Analyst upgrades of Alcoa Inc. and Intel Corp. and positive momentum on President Barack Obama’s health care overhaul also helped drive a broad advance on the market. Major indexes closed off the day’s highs but still rose about 1 percent. The Dow Jones industrials jumped into the black for the month.

Bond prices tumbled as stocks rose, pushing the yield on the benchmark 10-year Treasury note to its highest level since August. The dollar strengthened, hurting commodities prices.

Stocks got an early boost Monday after French drugmaker Sanofi-Aventis SA announced plans to buy U.S. health-care-products company Chattem Inc. for $1.9 billion, while mining-equipment maker Bucyrus International Inc. said it planned to buy Terex Corp.’s mining-equipment division for $1.3 billion. Dutch automaker Spyker Cars submitted a new offer to buy Saab from General Motors Co.

Robert Pavlik, chief market strategist at Banyan Partners, said the flurry of deal activity is an encouraging sign of economic strength.

“Companies are revealing that they are in a better position financially,” he said. “If they weren’t feeling as confident, you wouldn’t see this type of activity occurring.”

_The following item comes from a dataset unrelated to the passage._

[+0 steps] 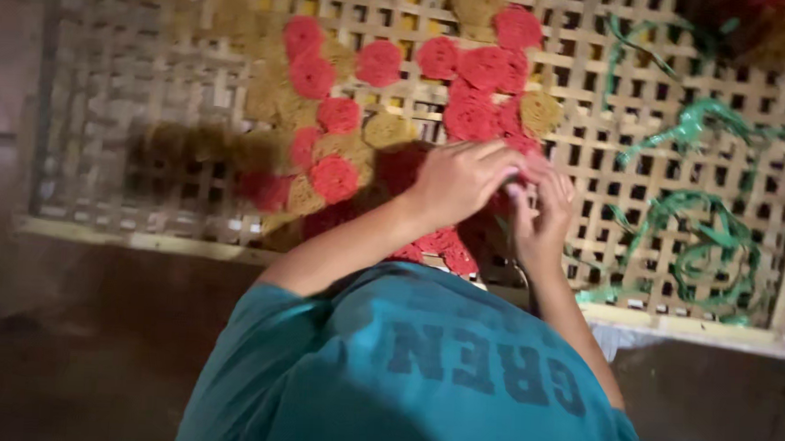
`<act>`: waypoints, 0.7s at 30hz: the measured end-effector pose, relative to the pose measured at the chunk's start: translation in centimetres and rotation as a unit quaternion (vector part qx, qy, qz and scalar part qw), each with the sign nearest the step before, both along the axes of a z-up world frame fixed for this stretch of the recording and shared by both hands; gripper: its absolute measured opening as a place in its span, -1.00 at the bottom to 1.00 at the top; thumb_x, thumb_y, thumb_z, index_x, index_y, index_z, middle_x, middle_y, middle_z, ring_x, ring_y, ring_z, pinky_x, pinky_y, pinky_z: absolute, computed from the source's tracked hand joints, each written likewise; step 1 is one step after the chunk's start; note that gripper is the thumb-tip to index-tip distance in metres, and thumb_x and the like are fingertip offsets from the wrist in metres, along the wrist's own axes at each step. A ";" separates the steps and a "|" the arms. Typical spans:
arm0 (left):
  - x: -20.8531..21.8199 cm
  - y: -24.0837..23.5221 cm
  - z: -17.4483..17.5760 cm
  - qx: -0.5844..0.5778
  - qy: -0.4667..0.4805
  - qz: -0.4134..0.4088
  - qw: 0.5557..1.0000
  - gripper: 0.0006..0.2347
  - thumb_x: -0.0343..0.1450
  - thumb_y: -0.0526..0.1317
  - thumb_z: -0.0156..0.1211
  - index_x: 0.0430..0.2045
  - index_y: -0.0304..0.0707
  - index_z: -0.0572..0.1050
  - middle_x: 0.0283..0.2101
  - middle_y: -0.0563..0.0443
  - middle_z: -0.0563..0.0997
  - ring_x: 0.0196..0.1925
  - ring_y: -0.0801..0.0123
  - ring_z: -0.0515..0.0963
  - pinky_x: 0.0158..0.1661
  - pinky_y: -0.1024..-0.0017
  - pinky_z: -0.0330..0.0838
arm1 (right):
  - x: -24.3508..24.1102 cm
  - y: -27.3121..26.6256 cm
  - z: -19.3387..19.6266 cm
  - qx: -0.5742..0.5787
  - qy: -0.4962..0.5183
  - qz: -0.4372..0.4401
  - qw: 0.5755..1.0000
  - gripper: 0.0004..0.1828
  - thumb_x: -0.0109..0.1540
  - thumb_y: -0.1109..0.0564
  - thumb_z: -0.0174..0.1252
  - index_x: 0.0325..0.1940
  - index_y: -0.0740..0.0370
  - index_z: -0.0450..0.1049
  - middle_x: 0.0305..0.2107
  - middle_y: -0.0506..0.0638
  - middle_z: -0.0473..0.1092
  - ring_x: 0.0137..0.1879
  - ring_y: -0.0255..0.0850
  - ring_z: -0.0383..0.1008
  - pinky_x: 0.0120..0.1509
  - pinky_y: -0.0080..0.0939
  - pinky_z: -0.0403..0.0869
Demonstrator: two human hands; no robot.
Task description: The person assembles small, coiled, flower-like items made of red and brown material on a wooden lattice tray. They pick up individual coils, arrange them into a larger bundle, and secure the bundle with a green plastic tie. The person repeats this process, creating multiple tied bundles.
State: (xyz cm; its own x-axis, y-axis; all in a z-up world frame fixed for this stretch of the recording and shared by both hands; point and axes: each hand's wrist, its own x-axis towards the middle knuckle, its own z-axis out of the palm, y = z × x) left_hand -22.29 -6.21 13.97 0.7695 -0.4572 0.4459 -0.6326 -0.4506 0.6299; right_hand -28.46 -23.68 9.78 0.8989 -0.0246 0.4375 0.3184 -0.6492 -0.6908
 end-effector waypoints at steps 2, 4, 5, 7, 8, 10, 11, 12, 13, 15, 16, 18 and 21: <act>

The deals announced Monday follow Exxon Mobil Corp.’s $29 billion takeover of XTO Energy Inc. last week.

The Dow rose 85.25, 0.8 percent, to 10,414.14, after rising as much as 130 points earlier in the day. The Standard & Poor’s 500 index rose 11.58, 1.1 percent, to 1,114.05, and the Nasdaq composite index rose 25.97, 1.2 percent, to 2,237.66.